Güzel Bir Dünya Düzeni Kurulabilir

Öğrencilik yıllarında okuyup asla unutamadığım kitaptı Kumsalda. Nevil Shute adlı bir yazarın kitabı unutamadığım bu kitap.

Üçüncü Dünya Savaşının yaşandığı anlatılır kitapta. İki süper güç nükleer silah kullanır karşılıklı. Bir tarafta Amerika Birleşik Devletleri, diğer tarafta ilkokul yıllananımızda Türkiye haritasında kuzey komşumuz olarak S.S.C.B. olarak gösterilen anlamını kavrayamadığımız Sovyetler Birliği tüm güçleriyle savaşır. Ve o ölümcül silahları atom ve hidrojen bombalarını kullanırlar.

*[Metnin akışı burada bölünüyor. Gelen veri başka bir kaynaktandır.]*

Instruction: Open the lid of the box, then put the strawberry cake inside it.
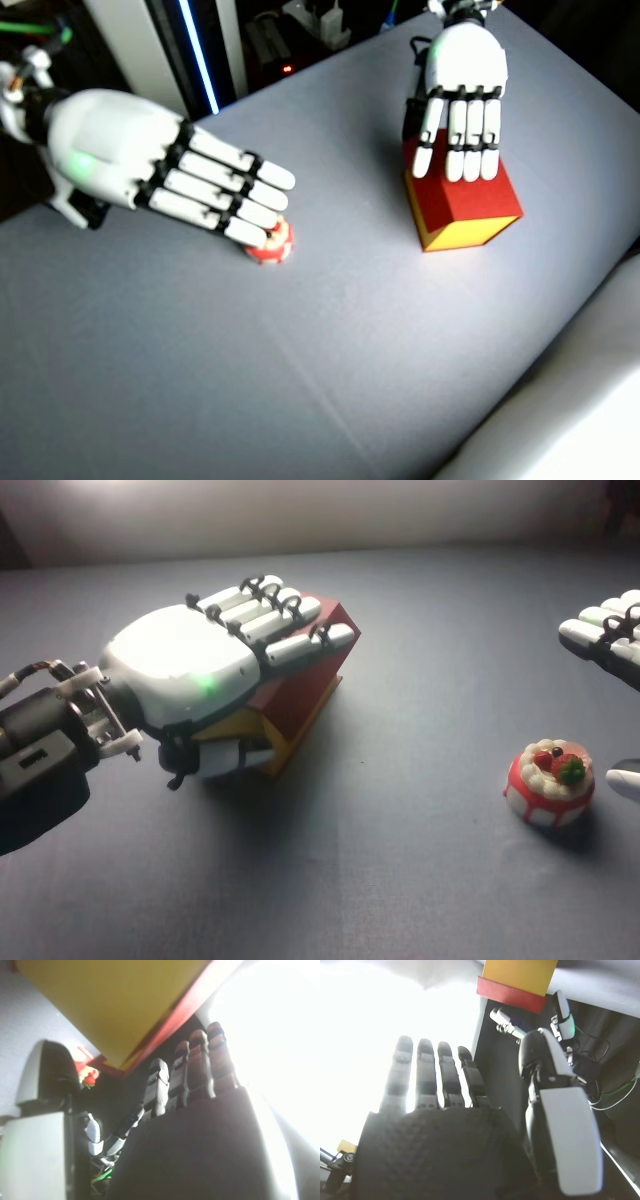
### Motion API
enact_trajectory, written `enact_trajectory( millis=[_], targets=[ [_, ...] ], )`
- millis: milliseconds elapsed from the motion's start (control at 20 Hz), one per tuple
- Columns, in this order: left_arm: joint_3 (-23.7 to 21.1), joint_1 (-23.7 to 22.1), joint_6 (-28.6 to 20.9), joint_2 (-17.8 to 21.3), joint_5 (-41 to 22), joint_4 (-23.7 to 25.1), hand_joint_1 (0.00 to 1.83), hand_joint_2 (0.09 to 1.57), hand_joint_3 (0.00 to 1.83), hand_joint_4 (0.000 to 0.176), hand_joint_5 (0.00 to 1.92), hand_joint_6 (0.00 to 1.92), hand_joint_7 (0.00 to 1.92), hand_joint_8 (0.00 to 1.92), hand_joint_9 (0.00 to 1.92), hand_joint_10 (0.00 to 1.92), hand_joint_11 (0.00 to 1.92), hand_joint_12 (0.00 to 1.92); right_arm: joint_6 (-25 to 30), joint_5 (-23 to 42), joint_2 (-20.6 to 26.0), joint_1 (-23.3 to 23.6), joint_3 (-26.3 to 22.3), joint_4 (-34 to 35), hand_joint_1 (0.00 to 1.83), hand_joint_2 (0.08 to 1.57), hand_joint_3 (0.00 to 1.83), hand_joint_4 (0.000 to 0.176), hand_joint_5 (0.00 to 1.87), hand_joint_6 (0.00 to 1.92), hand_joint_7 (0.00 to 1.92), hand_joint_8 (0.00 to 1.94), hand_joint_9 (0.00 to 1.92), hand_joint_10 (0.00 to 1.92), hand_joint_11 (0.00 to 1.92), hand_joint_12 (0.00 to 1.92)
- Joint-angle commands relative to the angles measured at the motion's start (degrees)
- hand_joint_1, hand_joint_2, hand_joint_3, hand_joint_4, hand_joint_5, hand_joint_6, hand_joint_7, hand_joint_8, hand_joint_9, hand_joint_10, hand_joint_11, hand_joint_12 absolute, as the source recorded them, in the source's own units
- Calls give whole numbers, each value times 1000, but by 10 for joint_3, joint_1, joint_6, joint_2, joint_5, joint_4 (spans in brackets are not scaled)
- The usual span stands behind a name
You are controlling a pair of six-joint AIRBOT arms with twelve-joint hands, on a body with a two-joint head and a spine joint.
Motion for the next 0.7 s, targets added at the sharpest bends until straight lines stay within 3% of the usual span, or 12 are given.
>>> enact_trajectory(
  millis=[0, 100, 150, 200, 350, 400, 500, 550, 650],
  targets=[
    [2, -7, 3, -3, -71, -4, 870, 1177, 4, 149, 0, 0, 0, 0, 0, 0, 0, 0, 3, 70, -1, 2, 3, 1, 527, 1303, 4, 0, 0, 0, 0, 0, 0, 0, 0, 0],
    [6, -8, 3, -8, -73, -13, 874, 1170, 1, 131, 0, 0, 0, 0, 0, 0, 0, 0, 5, 70, -2, 2, 3, 2, 537, 1307, 5, 0, 0, 0, 0, 0, 0, 0, 0, 0],
    [9, -9, 3, -10, -73, -17, 876, 1179, 5, 135, 0, 0, 0, 0, 0, 0, 0, 0, 5, 70, -3, 1, 3, 2, 537, 1310, 6, 0, 0, 0, 0, 0, 0, 0, 0, 0],
    [11, -9, 3, -13, -74, -23, 897, 1166, 0, 117, 0, 0, 0, 0, 0, 0, 0, 0, 5, 70, -3, 0, 4, 3, 537, 1312, 7, 0, 0, 0, 0, 0, 0, 0, 0, 0],
    [14, -9, 2, -17, -90, -39, 791, 1199, 14, 127, 0, 0, 0, 0, 0, 0, 0, 0, 6, 70, -4, -1, 4, 4, 538, 1315, 7, 0, 0, 0, 0, 0, 0, 0, 0, 0],
    [13, -9, -2, -17, -96, -41, 769, 1221, 20, 114, 0, 0, 0, 0, 0, 0, 0, 0, 7, 70, -4, -2, 4, 5, 558, 1312, 5, 0, 0, 0, 0, 0, 0, 0, 0, 0],
    [14, -7, -17, -16, -116, -41, 762, 1214, 14, 122, 0, 0, 0, 0, 0, 0, 0, 0, 7, 70, -4, -2, 4, 5, 571, 1313, 4, 0, 0, 0, 0, 0, 0, 0, 0, 0],
    [14, -7, -21, -15, -124, -42, 681, 1236, 21, 110, 0, 0, 0, 0, 0, 0, 0, 0, 7, 70, -4, -3, 4, 6, 572, 1314, 4, 0, 0, 0, 0, 0, 0, 0, 0, 0],
    [12, -5, -23, -11, -142, -47, 684, 1245, 17, 97, 0, 0, 0, 0, 0, 0, 0, 0, 7, 70, -5, -3, 4, 6, 577, 1315, 4, 0, 0, 0, 0, 0, 0, 0, 0, 0]
  ],
)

Nükleer sızıntı her tarafı kaplar. Tüm insanlık yok olur. Sadece Avusturalya’da bir gemide insanlar yaşamaktadır. Onlarda atmosferi kaplayan radyasyonun kendilerine ne kadar erişeceği endişesi içinde ölümü beklerler. Nihayet gemidekiler de diğer insanların akıbeti mutlak sonla karşılaşır. Mutlak son ölümün acı yüzüdür!

Roman senaryolaştırılıp filme de alınır. Film büyük sükse yapar. Hele filmin insansız kentlerin gösterildiği sahnelerde seyirciler şoke olur. Konutlar yerli yerinde dururken insanları radyasyon öldürmüştür. İyi ki, Üçüncü Dünya Savaşı yaşanmadı. Atom silahı iki Japon şehrine kullanıldı sadece. İyi ki, romanda anlatılanlar sadece bir kurguydu. Fakat şu bir gerçektir ki nükleer silahların kullanılacağı bir büyük savaş insanlığın sonunu getirir.

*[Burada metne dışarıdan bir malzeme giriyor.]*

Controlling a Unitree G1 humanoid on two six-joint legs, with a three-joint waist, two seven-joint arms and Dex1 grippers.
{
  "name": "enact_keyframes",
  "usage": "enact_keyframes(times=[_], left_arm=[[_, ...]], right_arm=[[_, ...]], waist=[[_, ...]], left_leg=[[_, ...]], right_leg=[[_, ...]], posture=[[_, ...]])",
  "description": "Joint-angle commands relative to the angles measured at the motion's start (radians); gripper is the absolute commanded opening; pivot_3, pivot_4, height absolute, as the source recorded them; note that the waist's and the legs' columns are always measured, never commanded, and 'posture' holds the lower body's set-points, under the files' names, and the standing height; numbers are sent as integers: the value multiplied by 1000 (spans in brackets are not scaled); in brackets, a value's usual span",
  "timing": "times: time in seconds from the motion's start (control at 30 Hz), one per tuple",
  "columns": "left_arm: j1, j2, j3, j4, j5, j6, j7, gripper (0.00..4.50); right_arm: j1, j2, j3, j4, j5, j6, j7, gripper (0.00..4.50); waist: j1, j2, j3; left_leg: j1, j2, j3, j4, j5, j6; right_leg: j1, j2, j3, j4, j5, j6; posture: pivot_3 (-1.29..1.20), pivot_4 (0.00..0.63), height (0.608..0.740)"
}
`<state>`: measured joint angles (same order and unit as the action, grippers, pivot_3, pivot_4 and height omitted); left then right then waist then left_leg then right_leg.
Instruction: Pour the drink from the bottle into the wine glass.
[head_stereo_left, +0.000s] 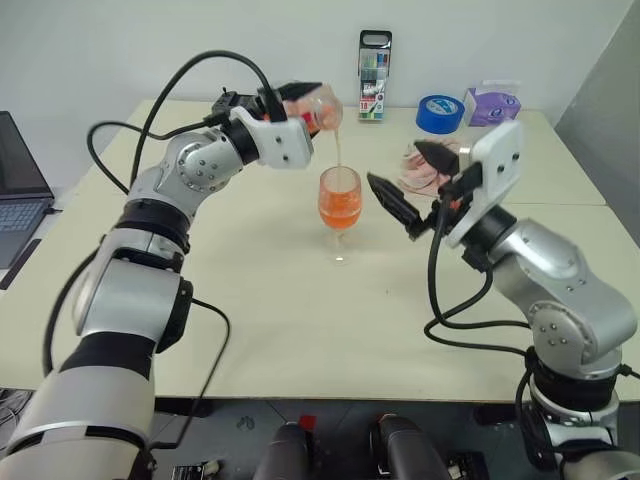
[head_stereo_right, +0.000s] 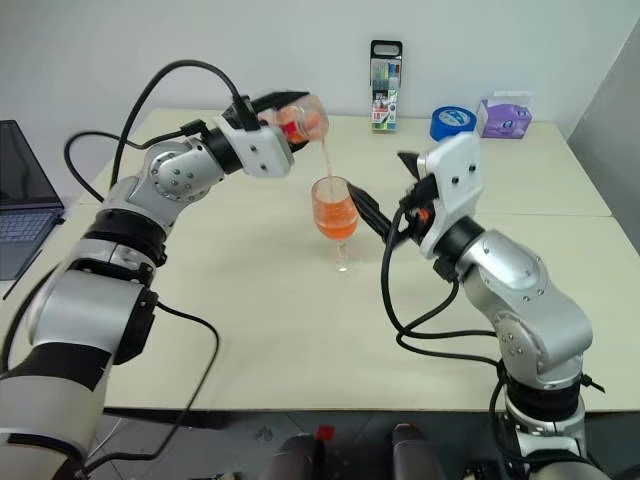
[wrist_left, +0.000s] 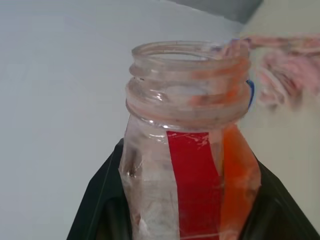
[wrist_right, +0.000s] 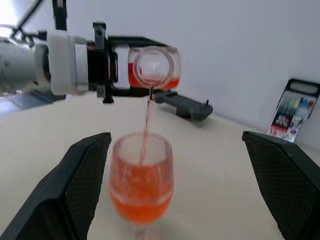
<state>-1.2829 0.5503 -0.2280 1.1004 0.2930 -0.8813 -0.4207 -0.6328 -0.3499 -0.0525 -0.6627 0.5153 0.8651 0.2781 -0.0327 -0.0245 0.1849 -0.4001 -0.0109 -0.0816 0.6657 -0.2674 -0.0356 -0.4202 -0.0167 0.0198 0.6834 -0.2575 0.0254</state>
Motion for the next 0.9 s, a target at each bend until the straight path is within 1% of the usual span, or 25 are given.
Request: enact_keyframes(times=[0.03, 0.1, 0.17, 0.23, 0.37, 0.47, 0.53, 0.67, 0.9], left_arm=[[54, -1, 157, -127, -262, 194, -167, 1820], [115, 3, 227, -212, -361, 339, -204, 1820], [212, 27, 311, -290, -453, 487, -208, 1820], [298, 41, 379, -362, -509, 625, -174, 1820], [410, 31, 460, -483, -558, 792, -80, 1820], [474, 18, 495, -499, -554, 842, -2, 1819], [488, 5, 507, -507, -564, 874, 11, 1819], [514, -11, 530, -474, -580, 910, 22, 1819], [546, -21, 511, -479, -566, 940, -1, 1819]], right_arm=[[-79, 3, -15, -13, 68, 37, 13, 4500], [-118, 0, 3, -5, 92, 61, 27, 4500], [-171, 9, 33, 20, 113, 93, 38, 4500], [-208, 20, 65, 49, 130, 119, 47, 4500], [-252, 65, 108, 100, 198, 179, 76, 4500], [-267, 63, 200, 135, 183, 183, 131, 4500], [-257, 58, 211, 151, 169, 169, 142, 4500], [-218, -19, 307, 167, 101, 141, 202, 4500], [-182, -29, 312, 167, 79, 133, 221, 4500]], waist=[[-3, 0, 0], [-11, 0, 0], [-20, 1, -1], [-29, 1, -1], [-30, 1, -1], [-21, 1, -1], [-14, 0, -2], [1, -1, -3], [0, -2, -3]], left_leg=[[0, 0, 0, 0, 0, 0], [0, 1, 0, 0, 0, 0], [0, 1, 0, 0, 0, 0], [1, 3, -1, 0, 0, 0], [1, 3, -3, 0, 0, 0], [1, 2, -5, 1, 0, 0], [1, 2, -5, 2, 0, 0], [0, 0, -4, 4, 0, 0], [0, 1, -4, 4, 0, 0]], right_leg=[[0, 0, 0, 0, 0, 0], [0, 0, 0, 0, 0, 0], [0, 0, 0, 1, 0, 0], [0, -2, 1, 2, 0, 0], [-1, -2, -1, 3, 0, -1], [-1, -2, -1, 4, 0, -1], [-1, -3, -1, 4, 0, 0], [0, -3, -2, 3, 0, 0], [0, -3, -1, 4, 0, -1]], posture=[[0, 150, 740], [0, 150, 740], [0, 150, 740], [0, 150, 740], [0, 150, 740], [0, 150, 740], [0, 150, 740], [0, 150, 740], [0, 150, 740]])
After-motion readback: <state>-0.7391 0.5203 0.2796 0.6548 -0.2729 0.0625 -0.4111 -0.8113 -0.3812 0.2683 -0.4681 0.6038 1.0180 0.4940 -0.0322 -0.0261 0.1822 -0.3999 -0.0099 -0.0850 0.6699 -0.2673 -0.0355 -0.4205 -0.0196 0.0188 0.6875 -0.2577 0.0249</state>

Ortaokul yıllarında severek, nefes almadan okuduğum Kerime Nadir, Esat Mahmut Karakurt… romanları gibi aşkı anlatmıyor her roman.

Alber Camus’un Veba adlı bir romanı var. Bilmem okuyan arkadaşlar var mı bu kitabı? Cezayir’in Oran şehrinde yaşanan bir veba salgını anlatılır. Şehir sokaklarında önce ölü fareler görülür. Kimseyi ilgilendirmez önceleri ölü fareler.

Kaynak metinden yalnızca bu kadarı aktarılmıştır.